Data excerpts
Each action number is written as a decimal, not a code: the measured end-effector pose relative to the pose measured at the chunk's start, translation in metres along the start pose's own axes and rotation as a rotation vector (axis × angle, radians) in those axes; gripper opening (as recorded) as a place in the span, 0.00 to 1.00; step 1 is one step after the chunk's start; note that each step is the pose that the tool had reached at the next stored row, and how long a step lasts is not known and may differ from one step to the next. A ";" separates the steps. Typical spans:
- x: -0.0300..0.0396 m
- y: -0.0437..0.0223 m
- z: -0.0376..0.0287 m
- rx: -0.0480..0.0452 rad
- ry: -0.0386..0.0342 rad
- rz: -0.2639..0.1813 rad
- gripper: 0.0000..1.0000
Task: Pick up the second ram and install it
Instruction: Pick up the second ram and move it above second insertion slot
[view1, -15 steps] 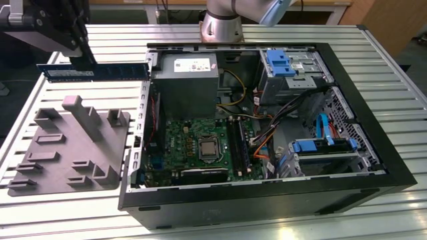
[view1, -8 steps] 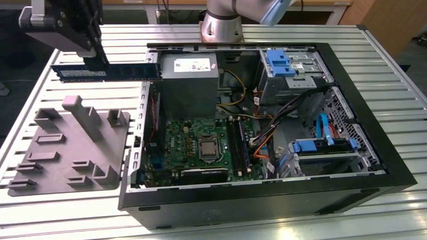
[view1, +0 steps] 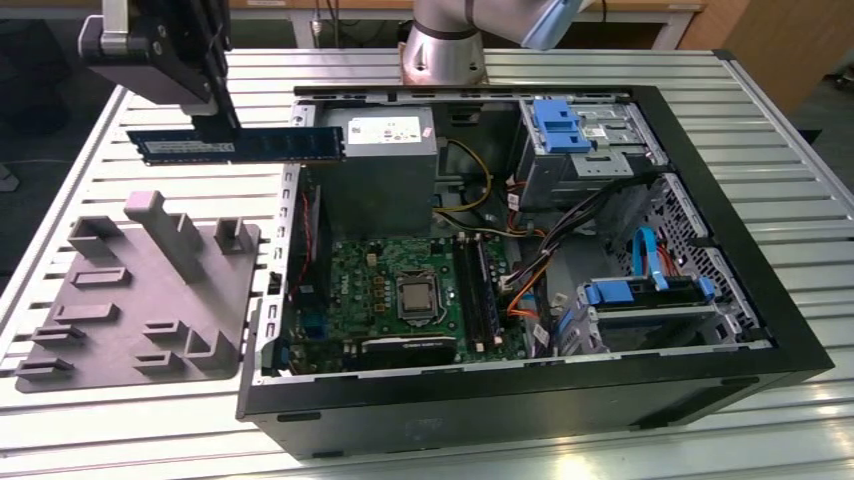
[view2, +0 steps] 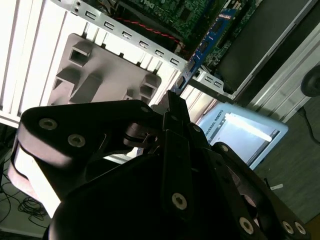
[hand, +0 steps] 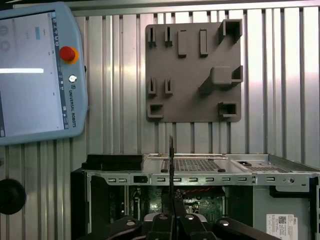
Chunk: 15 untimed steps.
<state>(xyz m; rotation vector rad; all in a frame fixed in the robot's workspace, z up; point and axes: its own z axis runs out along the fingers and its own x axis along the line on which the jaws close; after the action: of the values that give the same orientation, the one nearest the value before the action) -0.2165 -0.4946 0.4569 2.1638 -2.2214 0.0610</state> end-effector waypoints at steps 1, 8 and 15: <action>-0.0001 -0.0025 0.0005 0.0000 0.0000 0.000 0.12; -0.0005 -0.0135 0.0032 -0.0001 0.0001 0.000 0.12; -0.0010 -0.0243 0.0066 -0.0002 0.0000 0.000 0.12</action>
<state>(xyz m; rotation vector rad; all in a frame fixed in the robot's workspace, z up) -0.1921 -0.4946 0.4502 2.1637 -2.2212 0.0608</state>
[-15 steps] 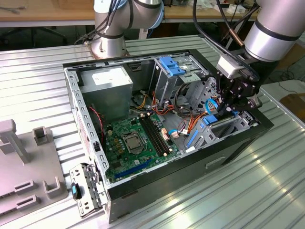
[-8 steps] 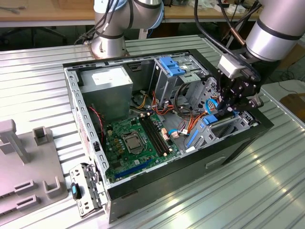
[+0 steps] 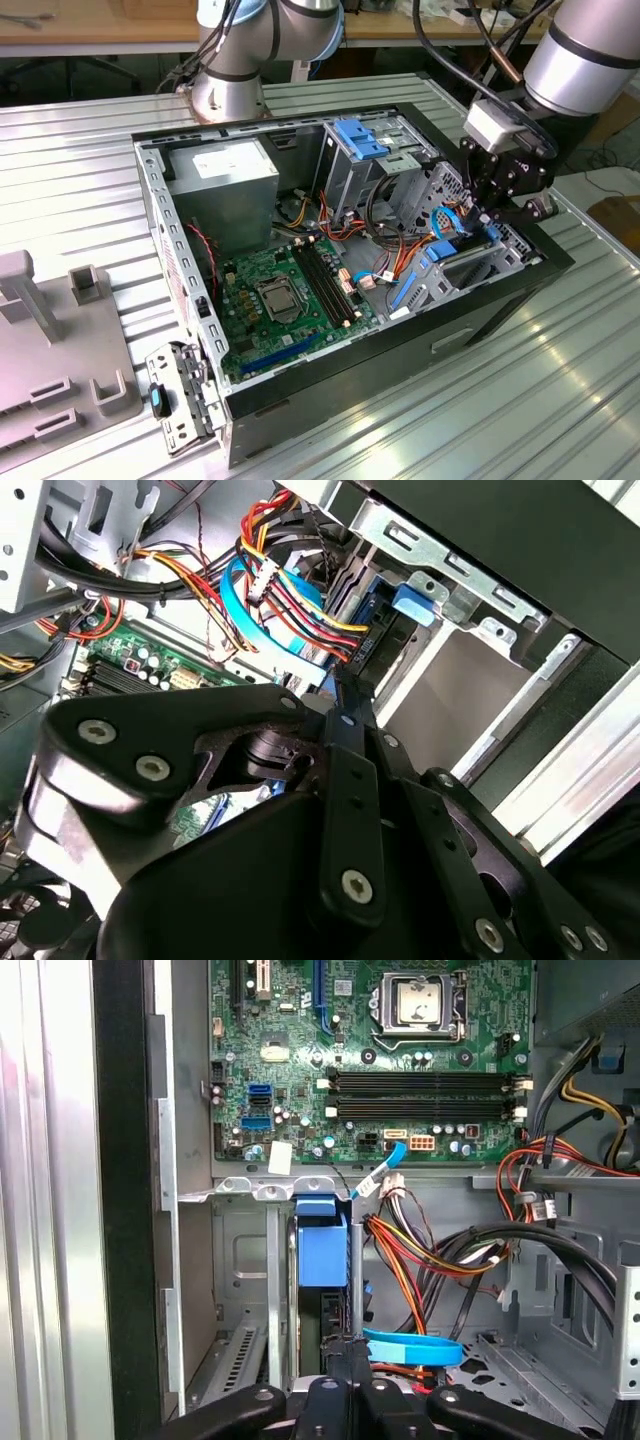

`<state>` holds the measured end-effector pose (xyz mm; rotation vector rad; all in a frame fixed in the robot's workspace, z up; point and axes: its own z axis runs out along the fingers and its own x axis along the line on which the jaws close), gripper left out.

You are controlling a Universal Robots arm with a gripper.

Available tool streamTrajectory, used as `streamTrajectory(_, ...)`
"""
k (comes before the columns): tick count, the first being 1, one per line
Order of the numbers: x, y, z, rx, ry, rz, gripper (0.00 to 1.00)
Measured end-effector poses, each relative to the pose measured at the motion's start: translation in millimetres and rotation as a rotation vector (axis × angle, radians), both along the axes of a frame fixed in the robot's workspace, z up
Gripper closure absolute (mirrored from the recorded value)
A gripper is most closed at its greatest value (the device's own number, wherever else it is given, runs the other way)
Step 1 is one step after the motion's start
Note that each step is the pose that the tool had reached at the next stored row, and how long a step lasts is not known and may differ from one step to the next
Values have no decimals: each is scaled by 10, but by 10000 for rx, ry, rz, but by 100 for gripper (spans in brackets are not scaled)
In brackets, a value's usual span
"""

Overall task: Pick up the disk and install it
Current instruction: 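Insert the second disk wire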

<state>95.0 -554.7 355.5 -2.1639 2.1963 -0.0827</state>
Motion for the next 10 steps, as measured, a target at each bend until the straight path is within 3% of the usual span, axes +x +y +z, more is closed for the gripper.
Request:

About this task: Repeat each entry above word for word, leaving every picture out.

Task answer:
Each action number is written as a decimal, not a code: the measured end-effector pose relative to the pose measured at the chunk's start, translation in metres along the start pose's own axes and rotation as a rotation vector (axis × angle, radians) in those axes; gripper opening (as recorded) as a place in the span, 0.00 to 1.00; step 1 is one step after the chunk's start; note that each step is the pose that the tool had reached at the next stored row, and how long a step lasts is not known and may differ from one step to the next. A ";" separates the steps. Typical spans:
- x: -0.0300..0.0396 m
- y: -0.0437..0.0223 m
- z: -0.0376..0.0287 m
- rx: -0.0480..0.0452 rad
- ry: -0.0386..0.0342 rad
- rz: -0.2639..0.1813 rad
- gripper: 0.0000..1.0000
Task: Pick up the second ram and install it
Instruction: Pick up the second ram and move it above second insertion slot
[view1, -15 steps] 
[view1, -8 steps] 
[view1, +0 steps] 
[view2, +0 steps] 
[hand, +0 steps] 
Chunk: 15 untimed steps.
<state>(xyz m; rotation vector rad; all in a frame fixed in the robot's workspace, z up; point and axes: its own z axis runs out along the fingers and its own x axis along the line on which the jaws close; after the action: of the values that give the same orientation, the one nearest the value before the action) -0.2165 -0.4946 0.4569 2.1638 -2.2214 0.0610</state> end-effector waypoints at steps 1, 8 and 15: <action>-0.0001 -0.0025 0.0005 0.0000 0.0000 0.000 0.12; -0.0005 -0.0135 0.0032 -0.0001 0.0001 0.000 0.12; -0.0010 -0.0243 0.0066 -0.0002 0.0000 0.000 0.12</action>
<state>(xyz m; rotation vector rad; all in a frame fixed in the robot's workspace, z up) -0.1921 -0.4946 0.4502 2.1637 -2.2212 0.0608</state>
[-15 steps] 
[-8 steps] 
[+0 steps] 

`<state>` holds the measured end-effector pose (xyz mm; rotation vector rad; all in a frame fixed in the robot's workspace, z up; point and axes: its own z axis runs out along the fingers and its own x axis along the line on which the jaws close), gripper left out.

You are controlling a Universal Robots arm with a gripper.

Available tool streamTrajectory, used as `streamTrajectory(_, ...)`
"""
k (comes before the columns): tick count, the first being 1, one per line
Order of the numbers: x, y, z, rx, ry, rz, gripper (0.00 to 1.00)
Measured end-effector poses, each relative to the pose measured at the motion's start: translation in millimetres and rotation as a rotation vector (axis × angle, radians), both along the axes of a frame fixed in the robot's workspace, z up
Gripper closure absolute (mirrored from the recorded value)
A gripper is most closed at its greatest value (the device's own number, wherever else it is given, runs the other way)
Step 1 is one step after the motion's start
Note that each step is the pose that the tool had reached at the next stored row, and how long a step lasts is not known and may differ from one step to the next
Values have no decimals: each is scaled by 10, but by 10000 for rx, ry, rz, but by 100 for gripper (spans in brackets are not scaled)
In brackets, a value's usual span
"""

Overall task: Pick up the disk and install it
Current instruction: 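Insert the second disk wire
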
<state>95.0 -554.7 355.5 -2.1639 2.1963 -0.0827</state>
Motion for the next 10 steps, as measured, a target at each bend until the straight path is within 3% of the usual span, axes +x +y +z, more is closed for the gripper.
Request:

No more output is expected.